▶ [Task objective]: Print out every line of the listing below without alteration.

▶ [Exercise data]:
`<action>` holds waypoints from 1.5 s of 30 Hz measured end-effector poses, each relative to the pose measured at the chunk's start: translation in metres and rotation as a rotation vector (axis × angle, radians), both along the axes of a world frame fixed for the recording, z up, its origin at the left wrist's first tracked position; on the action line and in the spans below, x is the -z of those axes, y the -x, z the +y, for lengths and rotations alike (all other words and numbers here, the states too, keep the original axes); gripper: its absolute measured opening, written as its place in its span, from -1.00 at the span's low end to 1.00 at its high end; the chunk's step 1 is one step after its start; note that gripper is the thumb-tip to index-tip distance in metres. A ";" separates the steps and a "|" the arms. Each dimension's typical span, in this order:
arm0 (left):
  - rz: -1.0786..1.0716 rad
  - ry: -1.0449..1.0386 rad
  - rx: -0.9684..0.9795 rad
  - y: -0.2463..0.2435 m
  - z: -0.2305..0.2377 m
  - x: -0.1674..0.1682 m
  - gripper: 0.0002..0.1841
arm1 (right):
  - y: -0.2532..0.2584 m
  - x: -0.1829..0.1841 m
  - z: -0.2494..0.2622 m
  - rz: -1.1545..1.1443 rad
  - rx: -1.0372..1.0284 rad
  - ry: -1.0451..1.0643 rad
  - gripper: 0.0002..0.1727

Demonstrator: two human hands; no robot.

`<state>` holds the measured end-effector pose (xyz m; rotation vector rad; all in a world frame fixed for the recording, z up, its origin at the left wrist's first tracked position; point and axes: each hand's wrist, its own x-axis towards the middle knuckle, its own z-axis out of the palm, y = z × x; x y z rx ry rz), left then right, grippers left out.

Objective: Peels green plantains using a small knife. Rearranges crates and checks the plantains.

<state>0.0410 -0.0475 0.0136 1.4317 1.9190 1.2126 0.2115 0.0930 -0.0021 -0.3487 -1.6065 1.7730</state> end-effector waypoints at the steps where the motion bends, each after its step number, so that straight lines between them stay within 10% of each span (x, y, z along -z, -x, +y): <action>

▶ [Reply to the exercise]:
`<action>` holds waypoints from 1.5 s of 30 Hz measured end-effector poses, each relative to the pose measured at the chunk's start: translation in metres and rotation as a rotation vector (axis × angle, radians), both along the axes of a world frame fixed for the recording, z up, its origin at the left wrist's first tracked position; on the action line and in the spans below, x is the -z of those axes, y the -x, z the +y, for lengths and rotations alike (all other words and numbers here, the states too, keep the original axes); gripper: its absolute measured opening, written as its place in its span, from -1.00 at the span's low end to 1.00 at its high end; the chunk's step 1 is one step after its start; note that gripper is the thumb-tip to index-tip distance in metres. A ";" separates the steps and a "|" the arms. Each dimension's typical span, in this order:
arm0 (left):
  - rz: -1.0786..1.0716 rad
  - ry: -1.0449..1.0386 rad
  - rx: -0.9684..0.9795 rad
  - y: -0.2463..0.2435 m
  - z: -0.2305..0.2377 m
  - x: -0.1674..0.1682 m
  - gripper: 0.0002..0.1841
arm1 (right):
  - y: -0.2532..0.2584 m
  - x: -0.1829..0.1841 m
  - z: -0.2494..0.2622 m
  - rz: -1.1545..1.1443 rad
  - rx: -1.0372..1.0284 rad
  - ry: -1.0451..1.0643 rad
  - gripper: 0.0002..0.1727

Demonstrator: two human hands; no robot.

`<state>` holds the measured end-effector pose (xyz m; rotation vector rad; all in a world frame fixed for the recording, z up, its origin at the left wrist's first tracked position; point and axes: each hand's wrist, its own x-axis towards the middle knuckle, its own z-axis out of the palm, y = z × x; x y z rx ry rz), left then right, grippers left out.

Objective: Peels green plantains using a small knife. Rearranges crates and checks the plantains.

<state>0.0410 -0.0475 0.0136 1.4317 1.9190 1.2126 0.2115 0.0930 -0.0021 -0.3487 -1.6065 1.7730</state> end-effector waypoints at the steps where the motion bends, each after its step number, so that straight lines between them stay within 10% of each span (x, y, z along -z, -x, +y): <action>

This output is now complete.